That's a pretty extreme example, I'd say. I can't think of more than one or two weapons - or items in general, for all that - in 30+ years I've been DMing that have been anywhere near that complicated or fussy.
Well, what I'm trying to get at is that at one point in my DMing career, I got a great idea in my head for how to solve the problem that magic items in D&D didn't feel magical. They weren't mysterious, numinous, eclectic, dangerous, unpredictable, weirdness magnets the way that magic items tend to appear in fiction. And I think I actually worked out how to give magic items flavor, and starting implementing my 'great idea'.
And the problem was, that while my idea was achieving the flavor goals I set out to solve, mechanically it was just much too fussy. And in particular, the very idea that the magic item was mysterious and somewhat outside the player's control, even in situations where the item wasn't that complicated, meant that the player did not have full mechanical understanding of the item, which in turn meant that I the DM had to track all the information that the player didn't know and apply it to every scene. Like several of my 'good ideas', when I put it into practice, I found that I had to abandon it very early.

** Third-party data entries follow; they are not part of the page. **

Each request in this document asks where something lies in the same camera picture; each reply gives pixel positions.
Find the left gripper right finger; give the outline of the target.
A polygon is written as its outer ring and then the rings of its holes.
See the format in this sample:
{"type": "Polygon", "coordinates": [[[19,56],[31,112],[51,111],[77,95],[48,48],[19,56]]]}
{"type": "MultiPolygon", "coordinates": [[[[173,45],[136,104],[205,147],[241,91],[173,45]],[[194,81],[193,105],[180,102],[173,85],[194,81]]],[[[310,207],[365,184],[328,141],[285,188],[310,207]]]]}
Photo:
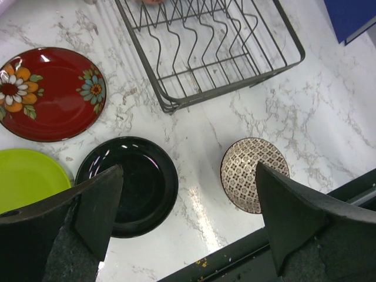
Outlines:
{"type": "Polygon", "coordinates": [[[283,281],[375,281],[375,211],[258,163],[256,186],[283,281]]]}

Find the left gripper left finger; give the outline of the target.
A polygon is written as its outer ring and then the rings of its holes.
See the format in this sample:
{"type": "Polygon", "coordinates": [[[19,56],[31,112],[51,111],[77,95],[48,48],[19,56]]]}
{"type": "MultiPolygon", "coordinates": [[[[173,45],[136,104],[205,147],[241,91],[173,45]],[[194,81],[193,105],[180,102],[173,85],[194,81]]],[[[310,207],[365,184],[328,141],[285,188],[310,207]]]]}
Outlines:
{"type": "Polygon", "coordinates": [[[1,281],[95,281],[123,187],[114,165],[36,203],[1,214],[1,281]]]}

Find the green plate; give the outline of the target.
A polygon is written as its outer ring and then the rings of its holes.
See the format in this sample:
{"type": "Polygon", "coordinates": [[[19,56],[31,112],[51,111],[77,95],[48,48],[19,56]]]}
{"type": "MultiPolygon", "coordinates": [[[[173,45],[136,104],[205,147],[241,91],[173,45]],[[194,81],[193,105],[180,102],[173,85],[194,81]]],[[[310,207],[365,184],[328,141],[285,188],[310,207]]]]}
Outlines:
{"type": "Polygon", "coordinates": [[[63,167],[29,149],[1,150],[1,213],[9,212],[71,188],[63,167]]]}

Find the black plate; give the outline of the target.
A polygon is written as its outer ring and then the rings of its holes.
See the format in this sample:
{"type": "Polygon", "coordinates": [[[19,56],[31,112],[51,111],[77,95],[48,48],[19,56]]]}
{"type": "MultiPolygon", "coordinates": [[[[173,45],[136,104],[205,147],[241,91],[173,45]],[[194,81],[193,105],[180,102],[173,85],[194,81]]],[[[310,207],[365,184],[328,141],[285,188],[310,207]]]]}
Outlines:
{"type": "Polygon", "coordinates": [[[141,137],[117,137],[85,157],[75,184],[115,164],[123,169],[123,189],[112,237],[144,235],[162,224],[172,211],[179,191],[177,170],[170,156],[156,143],[141,137]]]}

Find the patterned bowl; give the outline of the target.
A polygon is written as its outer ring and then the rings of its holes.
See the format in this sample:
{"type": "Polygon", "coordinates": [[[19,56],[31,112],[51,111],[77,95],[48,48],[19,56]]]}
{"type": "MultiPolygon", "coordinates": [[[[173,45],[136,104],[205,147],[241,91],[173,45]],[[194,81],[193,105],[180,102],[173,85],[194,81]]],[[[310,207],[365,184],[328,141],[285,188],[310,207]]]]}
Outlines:
{"type": "Polygon", "coordinates": [[[256,188],[258,162],[289,177],[290,171],[283,154],[269,141],[248,137],[233,143],[223,156],[220,181],[229,200],[240,210],[260,214],[261,206],[256,188]]]}

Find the red floral plate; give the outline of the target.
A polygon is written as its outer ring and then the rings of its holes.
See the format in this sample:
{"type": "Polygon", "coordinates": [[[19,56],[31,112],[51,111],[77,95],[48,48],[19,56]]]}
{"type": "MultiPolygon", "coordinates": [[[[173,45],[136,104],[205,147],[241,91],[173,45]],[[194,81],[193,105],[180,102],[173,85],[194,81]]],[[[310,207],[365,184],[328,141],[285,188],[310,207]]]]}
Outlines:
{"type": "Polygon", "coordinates": [[[1,125],[36,142],[58,142],[90,128],[106,103],[105,77],[85,56],[35,48],[1,67],[1,125]]]}

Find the black wire dish rack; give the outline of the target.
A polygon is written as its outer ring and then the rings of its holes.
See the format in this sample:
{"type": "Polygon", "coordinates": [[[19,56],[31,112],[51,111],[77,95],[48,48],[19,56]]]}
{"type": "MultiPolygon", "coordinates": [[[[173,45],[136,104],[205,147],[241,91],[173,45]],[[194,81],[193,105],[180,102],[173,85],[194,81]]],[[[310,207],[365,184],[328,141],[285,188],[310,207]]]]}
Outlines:
{"type": "Polygon", "coordinates": [[[117,1],[164,113],[250,88],[305,50],[279,1],[117,1]]]}

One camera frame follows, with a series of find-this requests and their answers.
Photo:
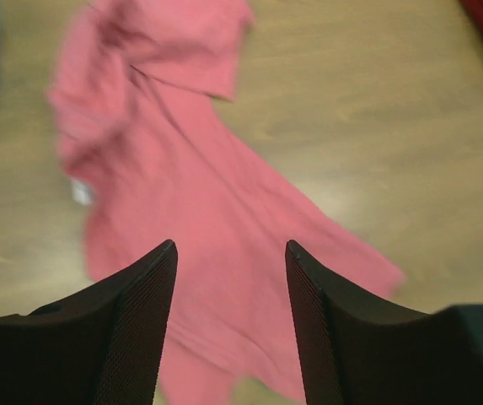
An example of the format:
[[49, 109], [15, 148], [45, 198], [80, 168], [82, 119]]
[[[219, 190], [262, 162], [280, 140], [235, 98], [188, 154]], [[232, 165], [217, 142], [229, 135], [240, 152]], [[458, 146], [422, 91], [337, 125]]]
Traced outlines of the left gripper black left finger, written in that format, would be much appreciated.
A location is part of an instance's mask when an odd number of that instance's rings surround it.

Still, one upshot of that experiment is that I often have very complicated magic items in my game. One of the swords in the party, an intelligent, legacy
+2 keen eager rapier of swiftness has a nearly page long description that makes the above item seem trivially simple. Fortunately, at this point, the player has unlocked enough of his weapons secrets that I'm happy to let him track the bookkeeping. Likewise, the
ancient monkey skull is a very complicated item with a two paragraph long description, that took the player about 4 levels of play and two years game time to figure out, but because it's a strictly command activated item, it placed no bookkeeping burden on me.

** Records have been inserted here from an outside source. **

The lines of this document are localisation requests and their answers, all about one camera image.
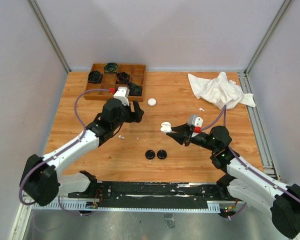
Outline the white round case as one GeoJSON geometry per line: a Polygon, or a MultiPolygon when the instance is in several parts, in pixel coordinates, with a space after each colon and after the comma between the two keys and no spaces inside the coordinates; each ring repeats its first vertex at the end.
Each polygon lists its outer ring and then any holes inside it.
{"type": "Polygon", "coordinates": [[[166,133],[171,133],[172,132],[172,125],[169,122],[165,121],[165,122],[161,123],[160,131],[162,133],[165,133],[165,134],[166,133]]]}
{"type": "Polygon", "coordinates": [[[156,99],[154,98],[150,98],[148,101],[147,101],[147,104],[151,107],[154,107],[156,104],[157,104],[157,101],[156,99]]]}

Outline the black earbud charging case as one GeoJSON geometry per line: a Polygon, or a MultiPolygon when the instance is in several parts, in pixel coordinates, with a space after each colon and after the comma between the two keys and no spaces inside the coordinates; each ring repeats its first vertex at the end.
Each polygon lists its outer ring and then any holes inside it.
{"type": "Polygon", "coordinates": [[[157,152],[157,157],[161,160],[164,160],[166,159],[168,156],[167,152],[163,149],[160,149],[158,152],[157,152]]]}

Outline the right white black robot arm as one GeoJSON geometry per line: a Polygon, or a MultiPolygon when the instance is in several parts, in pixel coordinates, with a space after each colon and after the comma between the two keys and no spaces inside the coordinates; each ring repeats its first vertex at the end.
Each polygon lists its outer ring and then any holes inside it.
{"type": "Polygon", "coordinates": [[[225,173],[217,181],[220,199],[233,197],[263,212],[289,239],[300,233],[300,186],[278,181],[248,163],[229,146],[232,138],[225,126],[215,126],[210,133],[186,123],[160,130],[180,145],[195,144],[211,151],[213,165],[225,173]]]}

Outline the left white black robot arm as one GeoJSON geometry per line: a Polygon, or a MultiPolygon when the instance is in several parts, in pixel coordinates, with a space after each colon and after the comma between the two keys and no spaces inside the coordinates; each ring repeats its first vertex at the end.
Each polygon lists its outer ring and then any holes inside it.
{"type": "Polygon", "coordinates": [[[110,98],[94,121],[83,127],[82,133],[55,151],[43,156],[31,155],[25,164],[19,184],[19,198],[22,192],[28,194],[34,203],[46,206],[56,197],[79,193],[91,198],[97,193],[97,179],[87,171],[63,175],[69,165],[86,153],[100,147],[113,138],[124,123],[139,123],[144,111],[138,101],[133,105],[110,98]]]}

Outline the dark rolled fabric bottom right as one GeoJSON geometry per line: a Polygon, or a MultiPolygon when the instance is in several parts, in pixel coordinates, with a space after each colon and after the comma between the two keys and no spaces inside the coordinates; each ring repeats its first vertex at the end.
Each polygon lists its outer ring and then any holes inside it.
{"type": "Polygon", "coordinates": [[[133,82],[128,82],[127,86],[129,88],[129,95],[130,96],[140,97],[142,95],[142,86],[137,85],[133,82]]]}

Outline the dark rolled fabric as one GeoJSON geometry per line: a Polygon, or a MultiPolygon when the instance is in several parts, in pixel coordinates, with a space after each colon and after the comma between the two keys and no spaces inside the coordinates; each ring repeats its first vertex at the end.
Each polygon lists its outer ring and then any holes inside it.
{"type": "Polygon", "coordinates": [[[119,69],[119,64],[115,62],[109,62],[104,66],[103,69],[106,74],[117,74],[119,69]]]}
{"type": "Polygon", "coordinates": [[[125,85],[130,81],[130,75],[126,72],[118,72],[116,74],[116,84],[125,85]]]}
{"type": "Polygon", "coordinates": [[[100,71],[95,70],[88,74],[87,81],[89,84],[100,84],[102,82],[102,78],[103,74],[100,71]]]}
{"type": "Polygon", "coordinates": [[[127,86],[129,88],[129,95],[130,96],[140,97],[142,95],[142,86],[137,85],[133,82],[128,82],[127,86]]]}

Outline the dark rolled fabric middle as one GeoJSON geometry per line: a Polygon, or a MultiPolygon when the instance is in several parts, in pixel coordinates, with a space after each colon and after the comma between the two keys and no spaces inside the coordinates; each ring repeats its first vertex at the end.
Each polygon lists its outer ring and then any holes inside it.
{"type": "Polygon", "coordinates": [[[130,75],[126,72],[118,72],[116,74],[116,84],[125,85],[130,81],[130,75]]]}

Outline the wooden compartment tray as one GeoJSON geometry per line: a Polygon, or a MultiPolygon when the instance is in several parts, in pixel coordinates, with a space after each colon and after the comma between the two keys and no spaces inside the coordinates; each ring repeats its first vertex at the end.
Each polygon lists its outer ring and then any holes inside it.
{"type": "MultiPolygon", "coordinates": [[[[107,89],[118,89],[119,87],[128,87],[127,84],[116,84],[116,73],[105,73],[104,66],[107,63],[93,63],[90,69],[92,71],[99,71],[103,74],[102,81],[100,84],[91,84],[87,82],[85,85],[85,90],[95,89],[96,91],[88,92],[84,95],[86,100],[98,100],[105,101],[111,97],[113,94],[108,92],[107,89]]],[[[119,64],[117,73],[126,72],[130,75],[129,82],[135,83],[142,86],[141,96],[131,96],[128,95],[130,101],[137,100],[143,102],[146,93],[146,82],[147,82],[147,67],[144,64],[132,64],[132,63],[117,63],[119,64]]]]}

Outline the dark rolled fabric top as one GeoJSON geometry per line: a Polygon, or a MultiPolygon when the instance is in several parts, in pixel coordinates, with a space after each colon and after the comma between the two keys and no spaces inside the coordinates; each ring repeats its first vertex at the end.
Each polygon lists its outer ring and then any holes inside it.
{"type": "Polygon", "coordinates": [[[117,74],[119,69],[119,64],[115,62],[109,62],[104,66],[103,69],[106,74],[117,74]]]}

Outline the white crumpled cloth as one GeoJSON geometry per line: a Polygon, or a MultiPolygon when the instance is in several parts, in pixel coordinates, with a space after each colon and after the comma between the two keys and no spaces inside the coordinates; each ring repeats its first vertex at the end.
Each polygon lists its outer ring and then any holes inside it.
{"type": "Polygon", "coordinates": [[[228,79],[225,72],[220,72],[218,77],[213,79],[200,78],[190,73],[187,77],[194,96],[213,104],[220,110],[224,106],[227,110],[232,110],[238,104],[256,107],[254,95],[244,93],[235,81],[228,79]]]}

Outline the dark rolled fabric far left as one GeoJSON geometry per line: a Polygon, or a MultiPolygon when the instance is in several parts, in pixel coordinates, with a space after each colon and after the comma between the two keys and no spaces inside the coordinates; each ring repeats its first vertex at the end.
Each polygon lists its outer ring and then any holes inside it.
{"type": "Polygon", "coordinates": [[[102,82],[102,78],[103,74],[100,71],[95,70],[88,74],[87,81],[89,84],[100,84],[102,82]]]}

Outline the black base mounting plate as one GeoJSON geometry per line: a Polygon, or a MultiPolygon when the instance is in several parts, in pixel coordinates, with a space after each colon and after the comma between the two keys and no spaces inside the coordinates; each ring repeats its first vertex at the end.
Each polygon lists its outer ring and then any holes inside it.
{"type": "Polygon", "coordinates": [[[198,198],[204,201],[230,201],[236,199],[227,195],[215,183],[200,182],[131,182],[131,181],[103,181],[93,184],[92,190],[72,192],[67,195],[74,199],[96,200],[97,204],[114,197],[179,197],[198,198]]]}

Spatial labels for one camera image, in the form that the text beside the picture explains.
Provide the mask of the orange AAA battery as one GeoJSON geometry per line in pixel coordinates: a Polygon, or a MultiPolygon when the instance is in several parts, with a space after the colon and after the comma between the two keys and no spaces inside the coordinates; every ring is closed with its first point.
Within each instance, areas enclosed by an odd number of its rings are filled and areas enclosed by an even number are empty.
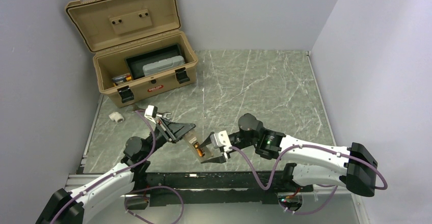
{"type": "Polygon", "coordinates": [[[199,157],[203,157],[205,155],[205,153],[202,151],[202,149],[199,148],[199,145],[200,144],[198,142],[196,142],[196,143],[193,144],[193,146],[194,146],[194,148],[195,148],[198,156],[199,157]]]}

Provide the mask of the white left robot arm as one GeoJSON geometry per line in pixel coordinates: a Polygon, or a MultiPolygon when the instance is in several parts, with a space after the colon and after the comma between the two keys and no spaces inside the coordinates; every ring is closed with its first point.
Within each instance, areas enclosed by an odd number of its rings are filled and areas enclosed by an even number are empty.
{"type": "Polygon", "coordinates": [[[147,138],[130,137],[124,157],[111,170],[93,181],[52,194],[37,223],[87,223],[99,211],[124,194],[159,188],[150,185],[146,172],[149,157],[165,143],[176,143],[196,127],[193,123],[175,123],[160,118],[147,138]]]}

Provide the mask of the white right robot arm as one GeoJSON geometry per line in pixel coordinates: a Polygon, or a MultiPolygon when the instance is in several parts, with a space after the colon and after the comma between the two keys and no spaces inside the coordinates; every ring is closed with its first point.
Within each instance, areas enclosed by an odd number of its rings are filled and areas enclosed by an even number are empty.
{"type": "Polygon", "coordinates": [[[283,132],[266,129],[264,124],[252,114],[244,114],[238,120],[239,131],[212,132],[201,144],[194,148],[201,152],[211,145],[219,149],[220,156],[205,160],[206,163],[225,163],[230,154],[238,152],[245,159],[258,185],[270,189],[276,168],[280,161],[288,163],[281,176],[281,185],[287,191],[308,185],[341,186],[351,193],[372,197],[379,189],[376,178],[379,176],[377,161],[363,144],[351,146],[326,146],[304,141],[283,132]],[[242,151],[253,146],[255,153],[276,162],[264,185],[250,159],[242,151]]]}

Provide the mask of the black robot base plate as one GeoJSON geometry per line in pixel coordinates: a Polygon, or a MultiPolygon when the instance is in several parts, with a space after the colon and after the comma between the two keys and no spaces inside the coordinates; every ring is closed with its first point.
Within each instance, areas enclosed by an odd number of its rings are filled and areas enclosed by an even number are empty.
{"type": "Polygon", "coordinates": [[[298,187],[276,171],[268,190],[259,187],[252,172],[145,173],[135,177],[131,194],[148,197],[151,207],[176,204],[261,203],[277,204],[278,196],[312,192],[298,187]]]}

The biggest headaches, to be fair, are the ones where the character(s) think everything is known about an item but it still has something up its sleeve that their field-testing or ID spell just didn't (or couldn't) pull; as those are the ones the players just assume to be what they believe them to be. Most of the time if an item is unknown or uncertain the players remind me; a typical conversation might go like this:
Fighter's player: "I'm using this shortsword we just picked up. Roll to hit is 17 + 1 for strength, 1 for spec., and whatever the sword gives me."
Me-as-DM: "What item number is the sword?"

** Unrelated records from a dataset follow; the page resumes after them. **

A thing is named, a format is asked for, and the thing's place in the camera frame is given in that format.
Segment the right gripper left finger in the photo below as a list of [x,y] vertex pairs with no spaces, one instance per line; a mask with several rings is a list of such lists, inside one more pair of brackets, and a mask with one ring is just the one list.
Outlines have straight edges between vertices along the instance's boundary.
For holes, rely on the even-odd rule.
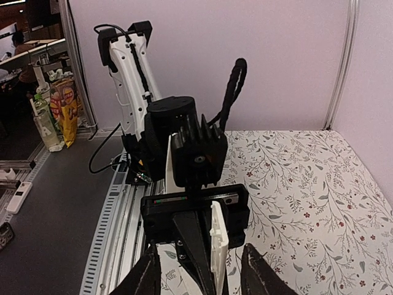
[[161,264],[157,246],[151,241],[139,261],[110,295],[160,295]]

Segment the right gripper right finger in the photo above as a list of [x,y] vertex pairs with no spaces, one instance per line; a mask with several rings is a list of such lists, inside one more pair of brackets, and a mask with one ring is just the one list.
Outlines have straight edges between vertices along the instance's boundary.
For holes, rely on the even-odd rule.
[[241,256],[241,294],[296,295],[296,292],[278,277],[263,255],[247,243]]

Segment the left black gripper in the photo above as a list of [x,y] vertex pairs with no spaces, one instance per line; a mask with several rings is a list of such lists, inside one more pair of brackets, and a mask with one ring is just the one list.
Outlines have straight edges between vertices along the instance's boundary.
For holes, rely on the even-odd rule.
[[210,269],[212,225],[211,205],[218,202],[224,216],[229,248],[244,244],[249,222],[249,193],[244,185],[152,195],[141,200],[146,238],[156,243],[181,242],[178,260],[202,294],[214,294]]

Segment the white remote battery cover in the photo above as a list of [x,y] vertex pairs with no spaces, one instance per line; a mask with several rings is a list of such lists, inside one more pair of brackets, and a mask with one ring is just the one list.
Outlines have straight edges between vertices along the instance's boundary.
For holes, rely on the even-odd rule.
[[210,268],[214,276],[216,294],[221,295],[225,281],[225,261],[227,257],[229,238],[224,221],[221,204],[212,201],[211,204],[211,263]]

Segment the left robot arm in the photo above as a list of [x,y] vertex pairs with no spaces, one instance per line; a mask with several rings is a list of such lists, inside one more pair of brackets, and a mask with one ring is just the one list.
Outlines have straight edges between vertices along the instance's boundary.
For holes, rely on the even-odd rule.
[[122,107],[119,128],[128,166],[144,182],[165,182],[163,194],[141,199],[148,247],[114,294],[160,294],[157,246],[170,243],[201,293],[227,294],[227,252],[244,243],[248,193],[242,184],[219,183],[228,151],[225,127],[244,85],[246,60],[235,61],[222,108],[206,120],[191,96],[160,95],[146,55],[150,22],[94,30]]

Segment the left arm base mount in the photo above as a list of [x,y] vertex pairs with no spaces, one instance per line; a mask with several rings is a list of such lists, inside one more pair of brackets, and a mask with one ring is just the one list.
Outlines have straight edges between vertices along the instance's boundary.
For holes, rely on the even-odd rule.
[[110,164],[99,168],[98,170],[94,170],[92,168],[93,160],[101,150],[101,148],[110,140],[110,138],[114,135],[114,133],[121,127],[121,124],[118,123],[117,126],[113,129],[113,131],[110,132],[110,134],[103,140],[103,142],[98,146],[96,151],[92,154],[90,157],[90,160],[88,162],[88,170],[91,174],[98,174],[103,172],[104,170],[108,168],[115,168],[117,165],[120,165],[122,163],[126,163],[126,166],[129,168],[129,170],[135,174],[135,178],[139,178],[145,183],[152,183],[152,180],[148,177],[147,172],[145,169],[143,169],[142,165],[139,163],[138,160],[136,160],[136,157],[132,156],[129,152],[126,153],[126,160],[119,160],[119,161],[112,161]]

Player or treasurer: "147. I think it was in the mummy's coffin."
Me-as-DM if I remember what makes sword 147 tick: "Right, that one. You hit. Hard. Roll damage."
Me-as-DM if I don't remember sword 147: "147? Let me look that up... <<quick glance at my records>> ...right, that one. You hit. Hard. Roll damage."
Multiply the severity of that problem by like 30 and I think you'll see why the problem is not so much that you have to rework D&D to have numinous items, but that you have to do too much bookkeeping. Whereas, if there was some means by which the players dice roll was modified secretly and automatically and reported to me through a secure channel because the players character sheet understood what the items did even if the character's player did not, then what I was going for could work.
The only other way to achieve this goal I can think of is to have a rules light system where everything works according to the GM's whim, which then does make for mysterious magic, but in my opinion goes too much the other way and permanently removes the possibility of understanding by the player. At that point, the player is basically just along for the ride.
I usually don't have to look back very far as after each adventure they ID everything then divide and-or sell it. Again, it's only when they think they know one thing but the truth is another that I have to worry about it long-term, and even then only if they don't sell it. Those are the ones that generate sticky notes on the back of my DM screen.
I was in a situation where frequently, just sticking an object in your pack could have long term mechanical consequences. I try to avoid that now as much as possible.
Lan-"players forgetting to record item numbers with their characters' possessions (guilty!) also causes grief"-efan
In my game, if player's lose their notes on an item, they've also misplaced the item somewhere, likely never to recover it. Believe me when I say that this ensures the most meticulous record keeper in the party will in the long term be chosen as party treasurer and he'll be frequently audited.